## [What needs to be done]
Find every line below that contains the word "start" and copy it out.

--

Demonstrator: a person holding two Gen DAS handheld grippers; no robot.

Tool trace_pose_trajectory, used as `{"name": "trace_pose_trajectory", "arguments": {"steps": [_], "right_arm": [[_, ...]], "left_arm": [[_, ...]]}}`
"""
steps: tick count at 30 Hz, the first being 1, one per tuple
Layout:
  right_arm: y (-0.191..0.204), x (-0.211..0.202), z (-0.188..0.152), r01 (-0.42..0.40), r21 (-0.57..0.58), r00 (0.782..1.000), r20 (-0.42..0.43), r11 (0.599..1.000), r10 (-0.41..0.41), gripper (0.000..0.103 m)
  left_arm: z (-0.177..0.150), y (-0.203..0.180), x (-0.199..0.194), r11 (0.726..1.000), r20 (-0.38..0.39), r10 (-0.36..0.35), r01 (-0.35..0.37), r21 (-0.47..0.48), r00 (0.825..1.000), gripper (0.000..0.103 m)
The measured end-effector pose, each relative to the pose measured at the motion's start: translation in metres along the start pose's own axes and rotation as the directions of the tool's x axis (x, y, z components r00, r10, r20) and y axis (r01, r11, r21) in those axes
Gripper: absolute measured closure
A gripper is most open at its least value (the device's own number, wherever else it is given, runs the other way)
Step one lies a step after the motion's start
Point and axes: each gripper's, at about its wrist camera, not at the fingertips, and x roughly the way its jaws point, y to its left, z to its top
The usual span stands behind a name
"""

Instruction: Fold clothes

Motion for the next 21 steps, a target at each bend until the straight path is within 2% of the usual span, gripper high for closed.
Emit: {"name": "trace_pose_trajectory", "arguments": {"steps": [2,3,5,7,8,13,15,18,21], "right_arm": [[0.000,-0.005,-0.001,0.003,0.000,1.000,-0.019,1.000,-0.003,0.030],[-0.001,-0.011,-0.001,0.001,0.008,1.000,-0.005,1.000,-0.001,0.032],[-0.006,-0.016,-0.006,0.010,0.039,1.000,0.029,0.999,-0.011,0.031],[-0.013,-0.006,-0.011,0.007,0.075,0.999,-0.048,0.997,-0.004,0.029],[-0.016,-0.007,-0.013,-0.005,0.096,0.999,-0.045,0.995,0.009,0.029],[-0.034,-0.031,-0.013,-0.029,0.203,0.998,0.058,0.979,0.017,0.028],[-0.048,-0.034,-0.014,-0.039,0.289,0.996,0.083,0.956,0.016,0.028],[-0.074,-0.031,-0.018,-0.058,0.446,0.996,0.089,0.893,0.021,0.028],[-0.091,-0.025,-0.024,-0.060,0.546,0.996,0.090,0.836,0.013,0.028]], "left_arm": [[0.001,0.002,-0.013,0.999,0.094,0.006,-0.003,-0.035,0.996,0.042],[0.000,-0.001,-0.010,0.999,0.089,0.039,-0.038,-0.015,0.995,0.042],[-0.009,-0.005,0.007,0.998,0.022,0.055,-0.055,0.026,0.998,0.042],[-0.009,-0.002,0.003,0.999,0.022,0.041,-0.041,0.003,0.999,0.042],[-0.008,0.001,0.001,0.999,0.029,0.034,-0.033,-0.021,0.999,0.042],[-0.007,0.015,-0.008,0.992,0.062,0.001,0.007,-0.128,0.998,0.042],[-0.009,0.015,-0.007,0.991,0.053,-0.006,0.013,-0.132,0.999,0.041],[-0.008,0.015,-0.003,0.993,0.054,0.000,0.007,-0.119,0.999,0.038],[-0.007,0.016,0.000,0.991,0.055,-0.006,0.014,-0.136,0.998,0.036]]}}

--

## [Solution for this problem]
The measured end-effector pose, each relative to the pose measured at the motion's start: translation in metres along the start pose's own axes and rotation as the directions of the tool's x axis (x, y, z components r00, r10, r20) and y axis (r01, r11, r21) in those axes
Step one lies a step after the motion's start

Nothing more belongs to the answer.